In contrast with the electoral performance of the Congress in neighbouring West Bengal, the party has come a cropper in Assam. The main reason for this is said to be the inability of the aging leadership of the Assam Congress to keep in touch with the hopes and aspirations of the younger generation. They want job, they want better education facilities, including technical education. The Congress got alienated from the youth who believed, even after seeing two years of the BJP rule at the Centre, that Prime Minister Narendra Modi would be able to deliver. This shows the extent of disillusionment of the youth with the Congress. The second factor that was responsible for the undoing of the Congress was the loosening grip of the octogenarian chief minister Tarun Gogoi on his cabinet colleagues and the administration. This gave scope for corruption to flourish. Several departments like Animal Husbandry, Drinking Water Supply and Food and Civil Supply earned a notoriety for corruption and loot of public money running into hundreds of crores of rupees. Many ministers in the Gogoi cabinet had to kiss the dust this time.

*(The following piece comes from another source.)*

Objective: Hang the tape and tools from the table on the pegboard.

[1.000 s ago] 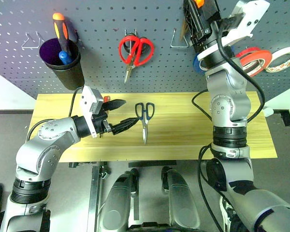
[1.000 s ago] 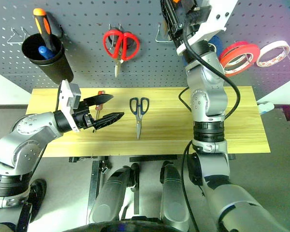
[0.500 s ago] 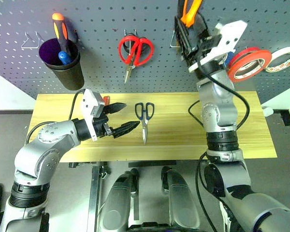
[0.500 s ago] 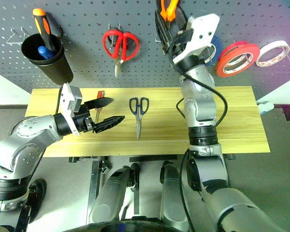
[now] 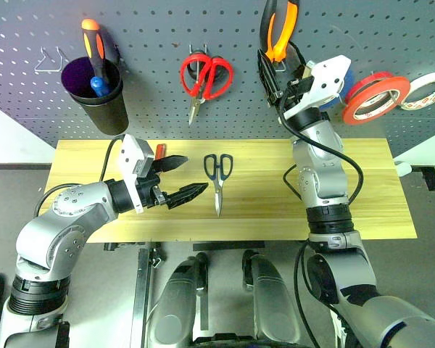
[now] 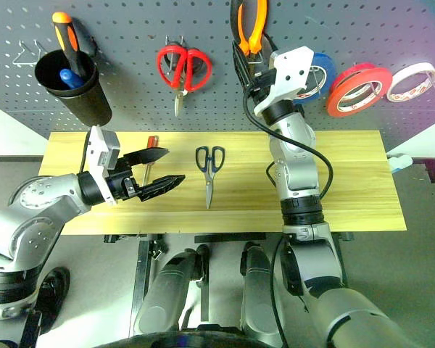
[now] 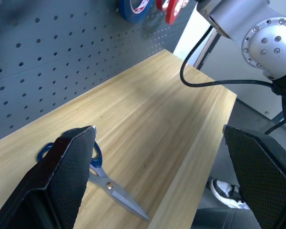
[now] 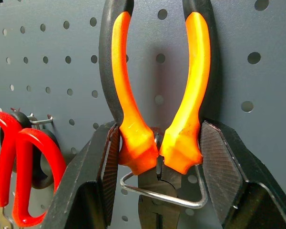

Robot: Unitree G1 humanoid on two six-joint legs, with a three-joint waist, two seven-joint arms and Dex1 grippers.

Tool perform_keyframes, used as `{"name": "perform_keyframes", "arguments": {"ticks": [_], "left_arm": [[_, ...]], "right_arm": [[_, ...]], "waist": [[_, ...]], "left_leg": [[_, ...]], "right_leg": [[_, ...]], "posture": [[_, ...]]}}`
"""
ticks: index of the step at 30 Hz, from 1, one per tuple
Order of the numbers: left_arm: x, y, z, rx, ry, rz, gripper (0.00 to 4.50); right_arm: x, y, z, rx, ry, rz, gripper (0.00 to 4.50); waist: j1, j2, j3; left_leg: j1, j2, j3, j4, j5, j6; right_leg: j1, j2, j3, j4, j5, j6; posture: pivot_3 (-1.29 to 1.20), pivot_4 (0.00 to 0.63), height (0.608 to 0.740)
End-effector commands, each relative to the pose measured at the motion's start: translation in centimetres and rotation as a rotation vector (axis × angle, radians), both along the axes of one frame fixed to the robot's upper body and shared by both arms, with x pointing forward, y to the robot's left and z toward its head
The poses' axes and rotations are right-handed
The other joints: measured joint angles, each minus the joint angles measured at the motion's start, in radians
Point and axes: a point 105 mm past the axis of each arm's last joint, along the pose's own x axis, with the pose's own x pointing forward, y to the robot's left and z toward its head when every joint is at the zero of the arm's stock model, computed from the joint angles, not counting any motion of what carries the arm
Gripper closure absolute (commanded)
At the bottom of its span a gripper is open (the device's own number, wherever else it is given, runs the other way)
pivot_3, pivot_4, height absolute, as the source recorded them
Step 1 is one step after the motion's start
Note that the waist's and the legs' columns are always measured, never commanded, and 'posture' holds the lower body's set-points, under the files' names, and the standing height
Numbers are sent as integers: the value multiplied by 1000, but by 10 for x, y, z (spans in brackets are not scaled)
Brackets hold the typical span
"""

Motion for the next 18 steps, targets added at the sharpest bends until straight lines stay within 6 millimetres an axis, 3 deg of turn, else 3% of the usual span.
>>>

According to a former Congress MP, the anti-incumbency factor did play a part in Congress defeat. Gogoi had been the chief minister for an uninterrupted period of a decade and a half since 2001. The people wanted a change. Gogoi’s was anything but an inspiring leadership. In contrast, the BJP presented the far younger Sarbananda Sonowal, the current Sports Minister at the Centre, as the party’s chief ministerial candidate. It has paid off. He has won.

Sonowal has been in public life since the late 1970s when, still in his teens, he took a prominent part in the movement against the ‘illegal infiltrators’ from Bangladesh led by the All Assam Students Union (AASU). By 1992, he was the president of the student body. He later joined the Assam Gana Parishad (AGP) which had ruled the State twice. Later he became frustrated with the faction-ridden AGP and left it to join the BJP. He has not looked back since then.

Can the Congress recover from the shock of the defeat it has suffered? Not immediately, says the ex-MP. At the moment it is an uphill task and it will take time. The Congress High Command, many grassroots level Congressmen feel, could not provide the type of dynamic leadership that was neededto attract and retain the youth. Some think that the High Command’s insistence that Gogoi should not be replaced till this election also cost the Congress heavily in terms of public support. Replacing Gogoi by a younger leader would have helped, they feel. But when they are asked, who could have been Gogoi’s successor, acceptable both to the people and the party, they fumble for a reply. The High Command also had a problem. Congress insiders say that during the later period of his office, Gogoi was not averse to quitting chief ministership but he wanted his son Gaurav Gogoi to succeed him. Reportedly, this idea did not find favour with the High Command.

The walking out of former minister Himanta Biswa Sharma with a number of Congress legislators last year and his eventually joining the BJP also damaged Congress prospects, some say. Sharma is an ambitious politician who wanted to be Chief minister himself. The central leaders were in no mood to oblige him – and for good reasons, too. But his leaving the Congress along with a number of legislators and joining the BJP was a development that could and should have been avoided by the party, they think. But that did not happen and ultimately he broke away from the party. The Assam poll outcome has also proved wrong those who thought that the politics of polarization that the BJP had pursued in Assam, which has about thirty-three per cent Muslim population, would drive the minority voters en masse to either the Congress or the AIUDF. The Congress could not get the minority vote to the extent it expected.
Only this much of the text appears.